→ **Exercise**: Go through the records below line by line. Count the lines with "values" and give the count alone.

→ **Records for processing**:
---

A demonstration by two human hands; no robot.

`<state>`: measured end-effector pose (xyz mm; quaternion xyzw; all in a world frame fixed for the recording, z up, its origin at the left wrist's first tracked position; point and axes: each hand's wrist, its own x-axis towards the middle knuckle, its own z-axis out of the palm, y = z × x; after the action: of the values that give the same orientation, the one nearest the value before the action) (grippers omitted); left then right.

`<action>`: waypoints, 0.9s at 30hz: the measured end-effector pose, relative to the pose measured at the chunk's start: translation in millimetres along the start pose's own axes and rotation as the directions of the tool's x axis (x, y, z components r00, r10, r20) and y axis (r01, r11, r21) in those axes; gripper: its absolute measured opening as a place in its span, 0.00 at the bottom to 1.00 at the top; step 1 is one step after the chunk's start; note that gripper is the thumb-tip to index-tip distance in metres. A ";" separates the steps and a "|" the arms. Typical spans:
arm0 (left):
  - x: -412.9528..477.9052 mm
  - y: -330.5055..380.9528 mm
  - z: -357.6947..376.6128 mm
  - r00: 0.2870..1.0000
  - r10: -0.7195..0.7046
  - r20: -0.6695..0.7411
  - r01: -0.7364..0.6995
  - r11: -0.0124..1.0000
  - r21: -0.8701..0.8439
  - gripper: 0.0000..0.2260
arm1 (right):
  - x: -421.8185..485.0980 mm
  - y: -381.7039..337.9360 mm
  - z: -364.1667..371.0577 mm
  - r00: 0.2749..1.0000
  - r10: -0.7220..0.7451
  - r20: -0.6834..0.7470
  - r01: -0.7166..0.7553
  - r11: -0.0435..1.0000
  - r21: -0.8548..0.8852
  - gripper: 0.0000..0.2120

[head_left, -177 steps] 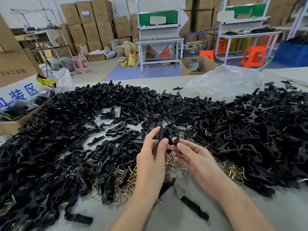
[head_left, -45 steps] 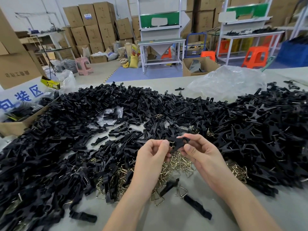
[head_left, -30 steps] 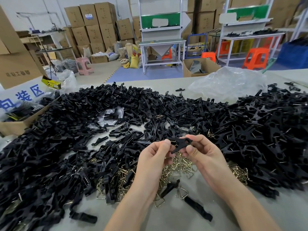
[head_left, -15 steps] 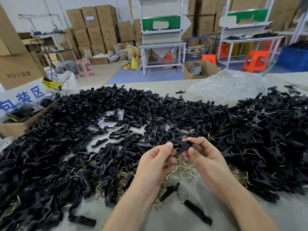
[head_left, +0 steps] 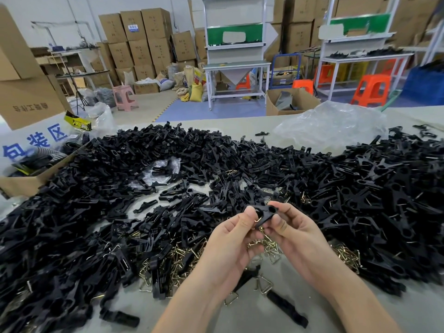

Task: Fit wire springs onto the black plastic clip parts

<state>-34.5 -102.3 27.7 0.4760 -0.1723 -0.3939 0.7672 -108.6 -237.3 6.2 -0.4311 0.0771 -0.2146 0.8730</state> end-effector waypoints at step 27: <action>-0.9 -8.3 4.2 0.992 0.123 0.011 -0.114 0.877 0.466 0.19 | -15.3 6.5 13.2 0.978 -0.161 0.135 0.210 0.767 -0.606 0.16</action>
<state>-41.5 -106.1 22.7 0.6385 -0.2831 -0.2890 0.6547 -116.1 -217.5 8.5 -0.7057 0.0672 -0.2463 0.6609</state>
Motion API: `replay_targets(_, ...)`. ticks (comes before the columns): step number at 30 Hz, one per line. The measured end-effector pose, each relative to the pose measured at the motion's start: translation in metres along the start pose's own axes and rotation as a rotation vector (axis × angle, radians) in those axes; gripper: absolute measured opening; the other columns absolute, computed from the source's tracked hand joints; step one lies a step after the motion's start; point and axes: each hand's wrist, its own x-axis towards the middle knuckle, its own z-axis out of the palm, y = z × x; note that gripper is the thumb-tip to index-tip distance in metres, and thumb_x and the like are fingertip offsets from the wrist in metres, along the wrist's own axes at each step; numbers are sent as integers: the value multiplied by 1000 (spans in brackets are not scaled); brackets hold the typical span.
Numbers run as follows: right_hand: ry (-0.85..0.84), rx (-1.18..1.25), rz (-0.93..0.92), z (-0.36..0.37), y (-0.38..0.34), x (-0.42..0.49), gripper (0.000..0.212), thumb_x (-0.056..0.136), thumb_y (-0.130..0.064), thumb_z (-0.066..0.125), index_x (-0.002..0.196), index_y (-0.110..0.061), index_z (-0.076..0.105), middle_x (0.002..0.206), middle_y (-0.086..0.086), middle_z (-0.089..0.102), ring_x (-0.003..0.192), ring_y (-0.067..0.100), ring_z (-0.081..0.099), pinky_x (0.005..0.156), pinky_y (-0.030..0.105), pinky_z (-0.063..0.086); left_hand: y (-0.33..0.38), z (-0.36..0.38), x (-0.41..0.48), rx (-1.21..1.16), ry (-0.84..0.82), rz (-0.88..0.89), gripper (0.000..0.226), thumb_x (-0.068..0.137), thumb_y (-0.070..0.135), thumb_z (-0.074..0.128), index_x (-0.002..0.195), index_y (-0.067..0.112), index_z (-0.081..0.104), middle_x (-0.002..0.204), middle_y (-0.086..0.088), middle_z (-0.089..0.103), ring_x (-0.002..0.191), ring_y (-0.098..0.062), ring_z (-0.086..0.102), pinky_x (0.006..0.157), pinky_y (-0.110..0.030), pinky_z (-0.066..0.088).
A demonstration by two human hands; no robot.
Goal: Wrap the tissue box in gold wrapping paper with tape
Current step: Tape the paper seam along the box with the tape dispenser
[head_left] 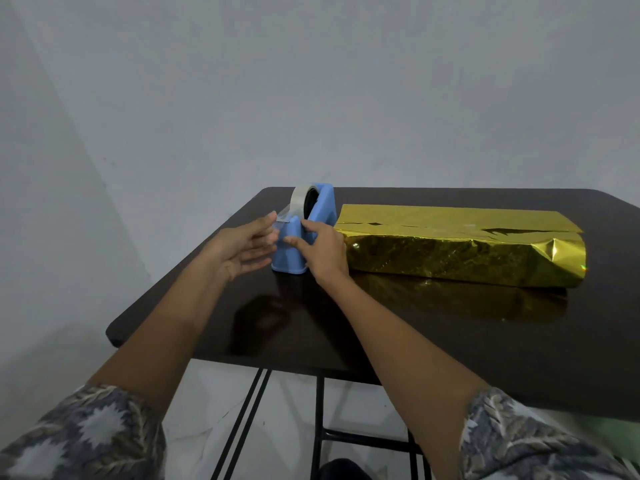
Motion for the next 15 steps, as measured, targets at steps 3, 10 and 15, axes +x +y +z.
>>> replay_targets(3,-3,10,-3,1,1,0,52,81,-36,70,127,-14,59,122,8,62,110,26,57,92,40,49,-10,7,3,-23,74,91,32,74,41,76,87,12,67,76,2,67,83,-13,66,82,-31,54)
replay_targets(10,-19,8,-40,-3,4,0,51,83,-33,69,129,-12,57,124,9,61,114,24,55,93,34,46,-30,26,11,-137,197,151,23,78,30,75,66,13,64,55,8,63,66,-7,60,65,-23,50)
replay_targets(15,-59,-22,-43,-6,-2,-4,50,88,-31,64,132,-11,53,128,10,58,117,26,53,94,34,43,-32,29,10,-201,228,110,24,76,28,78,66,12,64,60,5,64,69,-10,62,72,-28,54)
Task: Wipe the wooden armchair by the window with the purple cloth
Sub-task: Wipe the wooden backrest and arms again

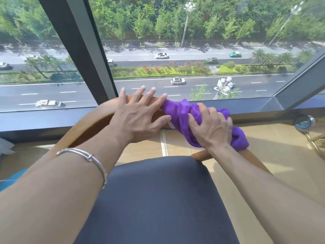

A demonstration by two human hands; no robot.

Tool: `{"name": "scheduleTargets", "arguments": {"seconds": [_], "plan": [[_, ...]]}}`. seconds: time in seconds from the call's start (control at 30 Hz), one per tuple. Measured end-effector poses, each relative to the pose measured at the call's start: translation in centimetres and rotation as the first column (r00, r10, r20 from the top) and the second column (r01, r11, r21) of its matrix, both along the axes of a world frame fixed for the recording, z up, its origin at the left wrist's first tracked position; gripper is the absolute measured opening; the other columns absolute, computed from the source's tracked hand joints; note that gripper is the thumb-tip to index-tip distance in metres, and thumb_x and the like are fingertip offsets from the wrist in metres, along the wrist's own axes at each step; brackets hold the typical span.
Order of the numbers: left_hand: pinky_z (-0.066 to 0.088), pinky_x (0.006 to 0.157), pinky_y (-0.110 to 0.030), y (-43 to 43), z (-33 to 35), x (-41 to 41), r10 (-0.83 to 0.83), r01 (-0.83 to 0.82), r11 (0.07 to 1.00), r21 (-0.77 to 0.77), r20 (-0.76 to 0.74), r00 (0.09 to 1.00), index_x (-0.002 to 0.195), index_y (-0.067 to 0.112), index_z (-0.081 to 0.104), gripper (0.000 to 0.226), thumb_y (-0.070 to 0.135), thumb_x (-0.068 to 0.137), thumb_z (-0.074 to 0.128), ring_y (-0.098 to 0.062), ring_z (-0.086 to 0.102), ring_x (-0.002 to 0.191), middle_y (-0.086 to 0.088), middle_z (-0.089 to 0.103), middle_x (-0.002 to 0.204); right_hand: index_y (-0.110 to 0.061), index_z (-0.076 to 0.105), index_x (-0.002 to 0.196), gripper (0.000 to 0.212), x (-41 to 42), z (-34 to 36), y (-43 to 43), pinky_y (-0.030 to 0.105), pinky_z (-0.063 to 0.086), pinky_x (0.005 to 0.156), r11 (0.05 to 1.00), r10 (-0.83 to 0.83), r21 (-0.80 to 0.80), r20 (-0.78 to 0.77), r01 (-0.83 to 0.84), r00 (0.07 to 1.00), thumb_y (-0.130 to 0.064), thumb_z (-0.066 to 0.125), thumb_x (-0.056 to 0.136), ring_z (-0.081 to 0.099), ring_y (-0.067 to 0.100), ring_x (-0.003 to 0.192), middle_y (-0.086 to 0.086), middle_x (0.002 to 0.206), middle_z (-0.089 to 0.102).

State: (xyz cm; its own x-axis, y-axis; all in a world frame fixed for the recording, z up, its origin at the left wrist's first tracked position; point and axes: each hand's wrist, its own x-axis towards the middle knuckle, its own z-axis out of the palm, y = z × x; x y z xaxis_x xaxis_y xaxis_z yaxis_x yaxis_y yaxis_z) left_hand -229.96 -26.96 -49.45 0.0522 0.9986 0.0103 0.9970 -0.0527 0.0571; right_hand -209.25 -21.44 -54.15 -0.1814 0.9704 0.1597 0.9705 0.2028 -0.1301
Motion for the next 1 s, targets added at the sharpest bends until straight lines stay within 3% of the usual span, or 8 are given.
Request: {"name": "scheduleTargets", "arguments": {"seconds": [0.13,0.23,0.33,0.5,0.63,0.8,1.0], "plan": [[0.005,0.109,-0.060,2.2,0.2,3.6,0.020,-0.022,0.998,-0.058,-0.048,0.999,0.146,0.039,0.015,0.071,0.070,0.083,-0.003,-0.018,0.018,0.142,0.003,0.026,0.153,-0.016,0.061,0.122,0.066,0.8,-0.6,-0.8,0.045,0.044,0.068,0.993,0.054,0.104,0.009,-0.054,0.999,-0.062,0.034,0.083,0.062,0.034,0.078,0.013,0.093,0.065],[0.009,0.108,-0.060,2.3,0.1,3.4,0.021,-0.032,0.997,-0.075,-0.135,0.991,0.145,0.040,0.015,0.068,0.068,0.084,0.000,-0.019,0.021,0.140,0.002,0.028,0.151,-0.017,0.059,0.121,0.068,3.4,-0.8,-2.2,0.044,0.044,0.066,0.985,0.081,0.149,0.068,-0.091,0.994,-0.066,0.035,0.080,0.060,0.033,0.077,0.011,0.094,0.063],[0.009,0.107,-0.061,2.3,0.2,3.4,0.033,-0.047,0.994,-0.099,-0.139,0.990,0.146,0.037,0.006,0.070,0.068,0.084,0.001,-0.020,0.017,0.141,0.003,0.024,0.153,-0.020,0.059,0.119,0.069,6.8,-0.6,-3.6,0.047,0.046,0.069,0.987,0.016,0.158,0.062,-0.025,0.998,-0.069,0.041,0.074,0.060,0.033,0.079,0.009,0.097,0.062],[0.006,0.108,-0.061,1.9,0.2,3.3,0.042,-0.058,0.993,-0.107,-0.145,0.989,0.147,0.037,0.005,0.073,0.071,0.082,0.001,-0.020,0.014,0.142,0.003,0.021,0.154,-0.022,0.055,0.123,0.069,7.3,-0.1,-4.6,0.047,0.043,0.074,0.996,-0.081,0.053,0.116,0.075,0.990,-0.068,0.054,0.072,0.058,0.035,0.085,0.010,0.103,0.060],[0.007,0.108,-0.061,2.0,0.0,3.0,0.022,-0.035,0.996,-0.079,-0.164,0.986,0.147,0.035,0.008,0.077,0.072,0.080,-0.001,-0.023,0.017,0.141,0.000,0.023,0.153,-0.025,0.039,0.134,0.071,4.5,0.8,-2.9,0.043,0.036,0.082,0.997,-0.034,-0.062,0.166,0.045,0.985,-0.068,0.048,0.078,0.053,0.033,0.099,0.008,0.115,0.053],[0.005,0.108,-0.063,1.7,-0.6,3.9,0.050,-0.060,0.998,-0.036,-0.225,0.973,0.147,0.027,0.013,0.080,0.073,0.082,0.008,-0.027,0.015,0.141,-0.006,0.026,0.151,-0.024,0.038,0.133,0.075,1.3,0.9,-1.1,0.043,0.036,0.085,0.994,0.053,-0.105,0.100,-0.043,0.994,-0.071,0.049,0.076,0.052,0.032,0.102,0.006,0.115,0.051],[-0.002,0.108,-0.063,1.9,0.0,6.4,0.132,-0.159,0.981,-0.109,-0.219,0.967,0.145,0.019,0.019,0.083,0.072,0.083,0.007,-0.030,0.005,0.143,-0.013,0.024,0.150,-0.027,0.035,0.135,0.071,5.6,1.8,-2.3,0.047,0.037,0.089,0.981,0.020,-0.193,0.017,-0.016,1.000,-0.067,0.049,0.078,0.050,0.033,0.106,0.007,0.119,0.049]]}}
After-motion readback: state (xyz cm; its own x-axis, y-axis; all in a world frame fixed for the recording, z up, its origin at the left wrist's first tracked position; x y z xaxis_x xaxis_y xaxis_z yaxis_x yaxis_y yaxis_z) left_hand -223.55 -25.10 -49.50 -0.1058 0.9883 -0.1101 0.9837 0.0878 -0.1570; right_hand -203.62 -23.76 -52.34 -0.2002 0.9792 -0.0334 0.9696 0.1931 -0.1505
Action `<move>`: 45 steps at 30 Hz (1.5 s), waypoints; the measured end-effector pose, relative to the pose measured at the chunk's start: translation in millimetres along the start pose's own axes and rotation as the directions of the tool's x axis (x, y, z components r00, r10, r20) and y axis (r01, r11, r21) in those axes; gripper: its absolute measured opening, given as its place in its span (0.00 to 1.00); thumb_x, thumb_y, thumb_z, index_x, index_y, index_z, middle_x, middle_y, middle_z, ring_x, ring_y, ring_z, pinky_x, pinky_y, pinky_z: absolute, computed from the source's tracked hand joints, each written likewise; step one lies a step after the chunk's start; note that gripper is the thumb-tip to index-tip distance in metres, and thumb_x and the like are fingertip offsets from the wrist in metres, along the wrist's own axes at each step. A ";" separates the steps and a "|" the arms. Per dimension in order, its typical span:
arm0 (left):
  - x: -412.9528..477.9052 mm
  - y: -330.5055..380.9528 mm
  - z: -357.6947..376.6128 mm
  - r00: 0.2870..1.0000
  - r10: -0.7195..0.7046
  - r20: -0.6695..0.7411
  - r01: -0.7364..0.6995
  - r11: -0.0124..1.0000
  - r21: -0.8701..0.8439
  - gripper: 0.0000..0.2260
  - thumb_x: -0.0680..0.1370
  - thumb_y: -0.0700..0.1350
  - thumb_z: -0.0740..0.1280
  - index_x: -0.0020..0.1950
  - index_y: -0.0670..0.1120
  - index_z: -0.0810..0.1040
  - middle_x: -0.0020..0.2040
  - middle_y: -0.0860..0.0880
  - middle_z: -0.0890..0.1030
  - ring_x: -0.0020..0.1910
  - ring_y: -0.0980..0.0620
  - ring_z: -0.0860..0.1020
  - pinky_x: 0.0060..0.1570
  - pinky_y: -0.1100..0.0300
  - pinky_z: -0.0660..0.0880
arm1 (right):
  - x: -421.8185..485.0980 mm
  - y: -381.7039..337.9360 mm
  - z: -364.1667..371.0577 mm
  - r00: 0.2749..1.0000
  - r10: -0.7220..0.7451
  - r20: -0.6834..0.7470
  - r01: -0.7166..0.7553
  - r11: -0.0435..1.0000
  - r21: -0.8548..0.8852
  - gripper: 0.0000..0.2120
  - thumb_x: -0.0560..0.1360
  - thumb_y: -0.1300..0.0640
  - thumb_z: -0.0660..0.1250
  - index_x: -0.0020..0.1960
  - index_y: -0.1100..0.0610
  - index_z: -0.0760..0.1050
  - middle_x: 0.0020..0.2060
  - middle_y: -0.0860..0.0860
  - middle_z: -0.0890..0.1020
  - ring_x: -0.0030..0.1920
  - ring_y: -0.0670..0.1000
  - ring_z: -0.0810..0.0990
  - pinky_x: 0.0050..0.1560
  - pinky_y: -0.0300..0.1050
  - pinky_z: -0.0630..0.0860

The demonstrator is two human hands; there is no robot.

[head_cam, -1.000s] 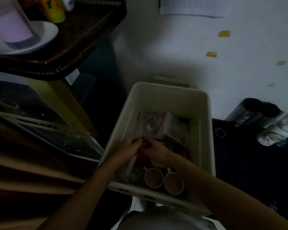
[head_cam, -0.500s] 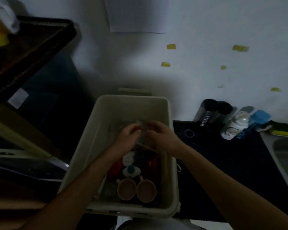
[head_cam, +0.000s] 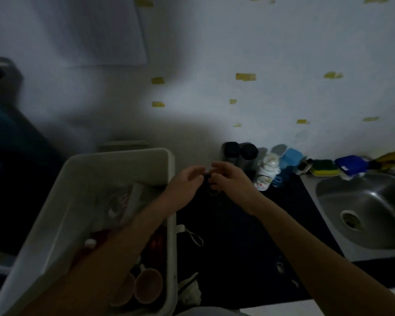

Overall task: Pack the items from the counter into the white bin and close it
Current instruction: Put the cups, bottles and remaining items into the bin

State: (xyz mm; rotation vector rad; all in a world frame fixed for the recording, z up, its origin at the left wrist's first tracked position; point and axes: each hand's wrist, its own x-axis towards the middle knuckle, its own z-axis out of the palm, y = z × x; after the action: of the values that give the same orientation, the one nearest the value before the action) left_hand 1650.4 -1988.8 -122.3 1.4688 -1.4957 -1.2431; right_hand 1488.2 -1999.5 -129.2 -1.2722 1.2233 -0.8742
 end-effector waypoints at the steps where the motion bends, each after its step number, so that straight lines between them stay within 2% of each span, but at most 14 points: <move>1: 4.4 2.3 8.4 1.000 0.003 0.010 -0.003 1.000 0.010 0.14 0.81 0.41 0.62 0.67 0.46 0.75 0.62 0.49 0.79 0.61 0.54 0.77 0.63 0.60 0.72 | 0.4 1.9 -9.6 1.000 0.005 -0.016 -0.005 1.000 0.000 0.15 0.80 0.62 0.63 0.66 0.57 0.71 0.50 0.49 0.81 0.49 0.49 0.83 0.49 0.40 0.81; 7: 34.0 11.7 67.8 0.998 0.004 0.056 -0.007 0.999 0.054 0.14 0.81 0.39 0.62 0.67 0.43 0.74 0.63 0.49 0.79 0.60 0.56 0.76 0.57 0.71 0.68 | 3.8 25.5 -75.8 0.995 0.037 -0.094 -0.041 0.998 -0.041 0.15 0.79 0.61 0.63 0.66 0.55 0.72 0.54 0.50 0.80 0.53 0.50 0.81 0.53 0.43 0.80; 11: 49.9 15.3 105.6 0.996 -0.020 0.085 0.016 0.999 0.045 0.14 0.81 0.38 0.62 0.67 0.43 0.74 0.63 0.47 0.79 0.63 0.53 0.75 0.62 0.65 0.68 | 13.0 47.5 -117.0 0.988 0.060 -0.145 -0.071 0.994 -0.077 0.16 0.78 0.61 0.64 0.66 0.55 0.72 0.56 0.51 0.80 0.55 0.50 0.80 0.56 0.46 0.79; 14: 61.5 17.9 131.1 0.994 -0.038 0.099 0.035 0.999 0.035 0.15 0.81 0.37 0.61 0.67 0.43 0.74 0.64 0.47 0.78 0.62 0.55 0.75 0.62 0.66 0.68 | 26.0 64.8 -147.8 0.982 0.064 -0.176 -0.088 0.987 -0.134 0.17 0.78 0.60 0.63 0.66 0.56 0.73 0.56 0.51 0.80 0.55 0.49 0.80 0.56 0.45 0.78; 19: 80.0 21.7 165.9 0.993 -0.088 0.084 0.086 0.996 0.034 0.16 0.81 0.35 0.60 0.69 0.41 0.73 0.65 0.46 0.77 0.65 0.53 0.74 0.65 0.66 0.67 | 51.7 85.6 -180.9 0.972 0.053 -0.229 -0.108 0.966 -0.234 0.18 0.76 0.61 0.63 0.65 0.54 0.73 0.58 0.52 0.79 0.55 0.47 0.77 0.49 0.37 0.70; 21: 89.6 22.4 179.1 0.992 -0.107 0.074 0.104 0.994 0.034 0.17 0.81 0.35 0.59 0.69 0.40 0.72 0.66 0.46 0.76 0.66 0.51 0.73 0.67 0.63 0.66 | 65.1 90.2 -189.0 0.967 0.054 -0.247 -0.116 0.962 -0.245 0.19 0.76 0.60 0.63 0.66 0.54 0.72 0.60 0.53 0.78 0.54 0.47 0.76 0.47 0.36 0.69; 23: 96.7 21.9 189.4 0.991 -0.123 0.056 0.122 0.992 0.030 0.17 0.81 0.35 0.59 0.70 0.40 0.72 0.67 0.45 0.76 0.67 0.51 0.73 0.68 0.63 0.65 | 78.4 94.0 -194.2 0.969 0.041 -0.243 -0.114 0.948 -0.297 0.20 0.76 0.59 0.63 0.68 0.55 0.71 0.62 0.54 0.76 0.56 0.49 0.74 0.50 0.38 0.69; 26: 104.6 18.9 201.0 0.986 -0.157 0.049 0.156 0.988 0.018 0.17 0.81 0.36 0.58 0.70 0.41 0.72 0.68 0.46 0.75 0.67 0.52 0.72 0.64 0.67 0.64 | 95.1 98.7 -199.5 0.970 -0.005 -0.243 -0.097 0.909 -0.406 0.22 0.76 0.60 0.65 0.70 0.59 0.69 0.64 0.57 0.74 0.63 0.55 0.73 0.58 0.41 0.67; 29: 109.6 14.8 208.2 0.981 -0.183 0.060 0.183 0.983 0.010 0.17 0.81 0.36 0.58 0.70 0.42 0.71 0.68 0.47 0.74 0.67 0.52 0.72 0.63 0.67 0.64 | 106.7 101.6 -201.2 0.957 -0.090 -0.276 -0.075 0.842 -0.534 0.24 0.74 0.60 0.67 0.69 0.61 0.70 0.64 0.58 0.75 0.64 0.57 0.73 0.62 0.47 0.69; 31: 112.5 12.5 211.6 0.978 -0.198 0.062 0.198 0.980 0.008 0.17 0.81 0.36 0.58 0.70 0.42 0.71 0.68 0.47 0.75 0.67 0.52 0.72 0.64 0.66 0.64 | 114.8 103.0 -202.7 0.960 -0.113 -0.257 -0.082 0.762 -0.642 0.26 0.72 0.59 0.68 0.69 0.60 0.70 0.65 0.57 0.74 0.65 0.58 0.72 0.63 0.51 0.69; 33: 113.9 10.7 212.8 0.975 -0.213 0.068 0.213 0.977 0.010 0.17 0.81 0.37 0.58 0.71 0.43 0.71 0.68 0.47 0.74 0.66 0.53 0.72 0.65 0.65 0.64 | 120.2 106.0 -204.4 0.975 -0.091 -0.205 -0.102 0.635 -0.766 0.29 0.72 0.55 0.68 0.71 0.57 0.67 0.69 0.56 0.70 0.69 0.58 0.68 0.65 0.55 0.65; 36: 117.3 6.7 211.7 0.972 -0.226 0.062 0.226 0.974 0.006 0.17 0.82 0.37 0.58 0.71 0.43 0.71 0.68 0.48 0.74 0.66 0.53 0.72 0.66 0.65 0.65 | 124.9 108.9 -209.0 0.990 -0.032 -0.140 -0.104 0.515 -0.851 0.36 0.71 0.52 0.71 0.75 0.54 0.61 0.72 0.55 0.64 0.72 0.58 0.62 0.67 0.57 0.62; 40: 120.1 1.3 208.8 0.970 -0.235 0.055 0.234 0.972 0.019 0.17 0.82 0.37 0.58 0.71 0.43 0.70 0.69 0.48 0.74 0.67 0.53 0.72 0.69 0.62 0.65 | 123.4 110.4 -211.9 0.995 -0.021 -0.093 -0.071 0.485 -0.872 0.37 0.68 0.50 0.74 0.74 0.51 0.63 0.69 0.54 0.64 0.70 0.59 0.61 0.65 0.59 0.64; 45: 120.2 -6.0 209.4 0.971 -0.235 0.047 0.234 0.972 0.024 0.17 0.81 0.37 0.58 0.70 0.43 0.71 0.68 0.47 0.75 0.66 0.52 0.72 0.66 0.64 0.65 | 114.8 111.6 -215.7 0.998 -0.025 -0.063 -0.043 0.491 -0.870 0.37 0.67 0.53 0.76 0.72 0.51 0.65 0.68 0.56 0.63 0.68 0.61 0.61 0.64 0.58 0.66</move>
State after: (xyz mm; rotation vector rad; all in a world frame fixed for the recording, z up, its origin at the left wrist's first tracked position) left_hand 1441.0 -2072.5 -208.9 1.6758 -1.3979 -1.4168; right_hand 1284.3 -2139.8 -233.6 -2.0468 1.8394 -0.2061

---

→ **Response area**: 2